[Stored data]
§

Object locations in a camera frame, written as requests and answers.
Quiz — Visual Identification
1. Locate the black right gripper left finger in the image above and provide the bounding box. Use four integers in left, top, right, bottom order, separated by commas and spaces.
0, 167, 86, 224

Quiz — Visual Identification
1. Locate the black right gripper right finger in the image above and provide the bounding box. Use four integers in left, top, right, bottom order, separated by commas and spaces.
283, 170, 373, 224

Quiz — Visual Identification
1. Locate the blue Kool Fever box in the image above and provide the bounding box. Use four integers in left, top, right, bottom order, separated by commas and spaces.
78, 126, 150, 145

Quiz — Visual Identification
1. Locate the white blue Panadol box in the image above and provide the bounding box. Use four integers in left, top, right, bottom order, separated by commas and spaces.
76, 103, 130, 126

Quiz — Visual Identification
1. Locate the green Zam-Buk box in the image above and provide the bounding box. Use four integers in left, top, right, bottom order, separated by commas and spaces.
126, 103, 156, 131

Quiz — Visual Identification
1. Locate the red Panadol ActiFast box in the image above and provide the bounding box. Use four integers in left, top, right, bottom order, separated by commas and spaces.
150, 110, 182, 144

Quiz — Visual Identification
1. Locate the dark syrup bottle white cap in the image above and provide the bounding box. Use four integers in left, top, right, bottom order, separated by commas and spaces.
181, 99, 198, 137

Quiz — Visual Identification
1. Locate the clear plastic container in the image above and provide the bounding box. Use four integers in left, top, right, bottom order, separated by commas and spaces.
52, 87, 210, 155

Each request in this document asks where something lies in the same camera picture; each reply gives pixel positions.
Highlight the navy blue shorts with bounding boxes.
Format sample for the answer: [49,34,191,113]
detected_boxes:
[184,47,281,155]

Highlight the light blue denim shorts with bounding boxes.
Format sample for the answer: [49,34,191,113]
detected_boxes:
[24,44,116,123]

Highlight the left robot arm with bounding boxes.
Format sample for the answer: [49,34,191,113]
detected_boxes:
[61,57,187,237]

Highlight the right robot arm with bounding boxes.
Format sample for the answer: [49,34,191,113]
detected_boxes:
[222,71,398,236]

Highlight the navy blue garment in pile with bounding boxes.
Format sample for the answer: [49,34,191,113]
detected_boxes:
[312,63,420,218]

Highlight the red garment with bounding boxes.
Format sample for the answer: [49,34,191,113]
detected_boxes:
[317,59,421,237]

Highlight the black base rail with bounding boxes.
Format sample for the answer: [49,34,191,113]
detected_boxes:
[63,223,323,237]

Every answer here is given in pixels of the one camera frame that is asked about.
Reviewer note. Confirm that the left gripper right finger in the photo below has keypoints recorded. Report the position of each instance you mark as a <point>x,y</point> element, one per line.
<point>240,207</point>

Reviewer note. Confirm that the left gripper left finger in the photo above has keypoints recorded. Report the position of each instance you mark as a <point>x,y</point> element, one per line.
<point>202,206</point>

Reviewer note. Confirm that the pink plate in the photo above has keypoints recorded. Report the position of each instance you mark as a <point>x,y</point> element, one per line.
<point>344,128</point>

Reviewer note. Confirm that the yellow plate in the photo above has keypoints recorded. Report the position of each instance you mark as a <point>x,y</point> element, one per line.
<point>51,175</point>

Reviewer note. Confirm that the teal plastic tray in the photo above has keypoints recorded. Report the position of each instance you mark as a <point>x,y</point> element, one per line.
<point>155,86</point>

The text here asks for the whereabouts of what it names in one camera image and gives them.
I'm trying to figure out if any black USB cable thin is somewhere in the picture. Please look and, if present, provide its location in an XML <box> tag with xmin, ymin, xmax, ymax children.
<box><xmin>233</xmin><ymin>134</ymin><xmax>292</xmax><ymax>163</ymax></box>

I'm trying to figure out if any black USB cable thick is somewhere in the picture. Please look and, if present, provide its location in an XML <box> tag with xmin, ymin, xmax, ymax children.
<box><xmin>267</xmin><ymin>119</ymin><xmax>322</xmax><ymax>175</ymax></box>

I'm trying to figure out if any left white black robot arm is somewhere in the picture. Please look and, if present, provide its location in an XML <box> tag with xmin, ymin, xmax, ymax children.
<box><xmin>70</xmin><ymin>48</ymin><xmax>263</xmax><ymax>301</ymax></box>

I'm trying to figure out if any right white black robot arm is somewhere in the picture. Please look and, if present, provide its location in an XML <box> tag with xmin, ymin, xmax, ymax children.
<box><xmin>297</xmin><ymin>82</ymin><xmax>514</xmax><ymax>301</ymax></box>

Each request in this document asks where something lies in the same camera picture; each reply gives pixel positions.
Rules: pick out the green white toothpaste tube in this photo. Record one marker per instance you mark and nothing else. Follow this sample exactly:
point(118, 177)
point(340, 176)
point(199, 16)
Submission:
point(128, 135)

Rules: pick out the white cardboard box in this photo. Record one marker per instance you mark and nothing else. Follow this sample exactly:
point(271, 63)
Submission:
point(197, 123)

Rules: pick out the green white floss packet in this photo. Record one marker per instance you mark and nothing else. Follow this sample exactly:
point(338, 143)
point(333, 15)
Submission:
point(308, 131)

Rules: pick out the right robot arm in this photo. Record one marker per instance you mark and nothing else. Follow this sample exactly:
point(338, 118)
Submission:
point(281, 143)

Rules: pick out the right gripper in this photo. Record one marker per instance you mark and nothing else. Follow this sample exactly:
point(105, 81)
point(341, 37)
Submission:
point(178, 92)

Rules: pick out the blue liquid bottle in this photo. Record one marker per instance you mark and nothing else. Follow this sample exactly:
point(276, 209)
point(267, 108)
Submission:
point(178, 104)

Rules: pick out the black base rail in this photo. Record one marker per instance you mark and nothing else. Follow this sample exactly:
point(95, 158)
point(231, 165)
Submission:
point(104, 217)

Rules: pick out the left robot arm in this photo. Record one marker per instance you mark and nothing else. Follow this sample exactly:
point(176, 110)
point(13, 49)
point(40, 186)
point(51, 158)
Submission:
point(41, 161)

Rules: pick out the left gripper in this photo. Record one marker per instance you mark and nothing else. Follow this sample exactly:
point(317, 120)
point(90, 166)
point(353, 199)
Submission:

§

- **EXERCISE DESCRIPTION**:
Each entry above has to be transcribed exactly as it appears.

- **SOLUTION**:
Object locations in a camera frame, written as requests and answers.
Quiz — Visual Identification
1. Locate the black right gripper left finger in the image above and provide the bounding box. Use four integers in left, top, right, bottom order, separated by commas and spaces.
0, 167, 86, 224

Quiz — Visual Identification
1. Locate the black right gripper right finger in the image above and provide the bounding box. Use four integers in left, top, right, bottom order, separated by commas and spaces.
283, 170, 373, 224

Quiz — Visual Identification
1. Locate the blue Kool Fever box in the image above and provide the bounding box. Use four integers in left, top, right, bottom order, separated by commas and spaces.
78, 126, 150, 145

Quiz — Visual Identification
1. Locate the white blue Panadol box in the image above and provide the bounding box. Use four integers in left, top, right, bottom order, separated by commas and spaces.
76, 103, 130, 126

Quiz — Visual Identification
1. Locate the green Zam-Buk box in the image above and provide the bounding box. Use four integers in left, top, right, bottom order, separated by commas and spaces.
126, 103, 156, 131

Quiz — Visual Identification
1. Locate the red Panadol ActiFast box in the image above and provide the bounding box. Use four integers in left, top, right, bottom order, separated by commas and spaces.
150, 110, 182, 144

Quiz — Visual Identification
1. Locate the dark syrup bottle white cap in the image above and provide the bounding box. Use four integers in left, top, right, bottom order, separated by commas and spaces.
181, 99, 198, 137

Quiz — Visual Identification
1. Locate the clear plastic container in the image above and provide the bounding box. Use four integers in left, top, right, bottom order, separated by commas and spaces.
52, 87, 210, 155

Each request in this document asks where something lies in the same camera picture; each reply gives pixel positions.
Highlight the navy blue shorts with bounding boxes.
Format sample for the answer: [49,34,191,113]
detected_boxes:
[184,47,281,155]

Highlight the light blue denim shorts with bounding boxes.
Format sample for the answer: [49,34,191,113]
detected_boxes:
[24,44,116,123]

Highlight the left robot arm with bounding boxes.
Format sample for the answer: [49,34,191,113]
detected_boxes:
[61,57,187,237]

Highlight the right robot arm with bounding boxes.
Format sample for the answer: [49,34,191,113]
detected_boxes:
[222,71,398,236]

Highlight the navy blue garment in pile with bounding boxes.
Format sample for the answer: [49,34,191,113]
detected_boxes:
[312,63,420,218]

Highlight the red garment with bounding boxes.
Format sample for the answer: [49,34,191,113]
detected_boxes:
[317,59,421,237]

Highlight the black base rail with bounding boxes.
Format sample for the answer: [49,34,191,113]
detected_boxes:
[63,223,323,237]

Every answer here is given in pixels of the one camera frame that is asked about.
Reviewer note. Confirm that the left gripper right finger in the photo below has keypoints recorded. Report the position of each instance you mark as a <point>x,y</point> element, one per line.
<point>240,207</point>

Reviewer note. Confirm that the left gripper left finger in the photo above has keypoints recorded. Report the position of each instance you mark as a <point>x,y</point> element, one per line.
<point>202,206</point>

Reviewer note. Confirm that the pink plate in the photo above has keypoints recorded. Report the position of each instance you mark as a <point>x,y</point> element, one per line.
<point>344,128</point>

Reviewer note. Confirm that the yellow plate in the photo above has keypoints recorded. Report the position of each instance you mark as a <point>x,y</point> element, one per line.
<point>51,175</point>

Reviewer note. Confirm that the teal plastic tray in the photo above has keypoints recorded. Report the position of each instance you mark as a <point>x,y</point> element, one per line.
<point>155,86</point>

The text here asks for the whereabouts of what it names in one camera image and gives them.
I'm trying to figure out if any black USB cable thin is somewhere in the picture. Please look and, if present, provide its location in an XML <box> tag with xmin, ymin, xmax, ymax children.
<box><xmin>233</xmin><ymin>134</ymin><xmax>292</xmax><ymax>163</ymax></box>

I'm trying to figure out if any black USB cable thick is somewhere in the picture. Please look and, if present, provide its location in an XML <box> tag with xmin, ymin, xmax, ymax children.
<box><xmin>267</xmin><ymin>119</ymin><xmax>322</xmax><ymax>175</ymax></box>

I'm trying to figure out if any left white black robot arm is somewhere in the picture. Please look and, if present, provide its location in an XML <box> tag with xmin, ymin, xmax, ymax children.
<box><xmin>70</xmin><ymin>48</ymin><xmax>263</xmax><ymax>301</ymax></box>

I'm trying to figure out if any right white black robot arm is somewhere in the picture. Please look and, if present, provide its location in an XML <box> tag with xmin, ymin, xmax, ymax children.
<box><xmin>297</xmin><ymin>82</ymin><xmax>514</xmax><ymax>301</ymax></box>

Each request in this document asks where something lies in the same camera picture; each reply gives pixel positions.
Rules: pick out the green white toothpaste tube in this photo. Record one marker per instance you mark and nothing else. Follow this sample exactly:
point(118, 177)
point(340, 176)
point(199, 16)
Submission:
point(128, 135)

Rules: pick out the white cardboard box in this photo. Record one marker per instance you mark and nothing else. Follow this sample exactly:
point(271, 63)
Submission:
point(197, 123)

Rules: pick out the green white floss packet in this photo. Record one marker per instance you mark and nothing else. Follow this sample exactly:
point(338, 143)
point(333, 15)
Submission:
point(308, 131)

Rules: pick out the right robot arm in this photo. Record one marker per instance you mark and nothing else. Follow this sample exactly:
point(338, 118)
Submission:
point(281, 143)

Rules: pick out the right gripper in this photo. Record one marker per instance you mark and nothing else. Follow this sample exactly:
point(105, 81)
point(341, 37)
Submission:
point(178, 92)

Rules: pick out the blue liquid bottle in this photo. Record one marker per instance you mark and nothing else. Follow this sample exactly:
point(276, 209)
point(267, 108)
Submission:
point(178, 104)

Rules: pick out the black base rail in this photo. Record one marker per instance you mark and nothing else. Follow this sample exactly:
point(95, 158)
point(231, 165)
Submission:
point(104, 217)

Rules: pick out the left robot arm in this photo. Record one marker per instance you mark and nothing else. Follow this sample exactly:
point(176, 110)
point(13, 49)
point(40, 186)
point(51, 158)
Submission:
point(41, 161)

Rules: pick out the left gripper in this photo. Record one marker per instance you mark and nothing else. Follow this sample exactly:
point(317, 120)
point(90, 166)
point(353, 199)
Submission:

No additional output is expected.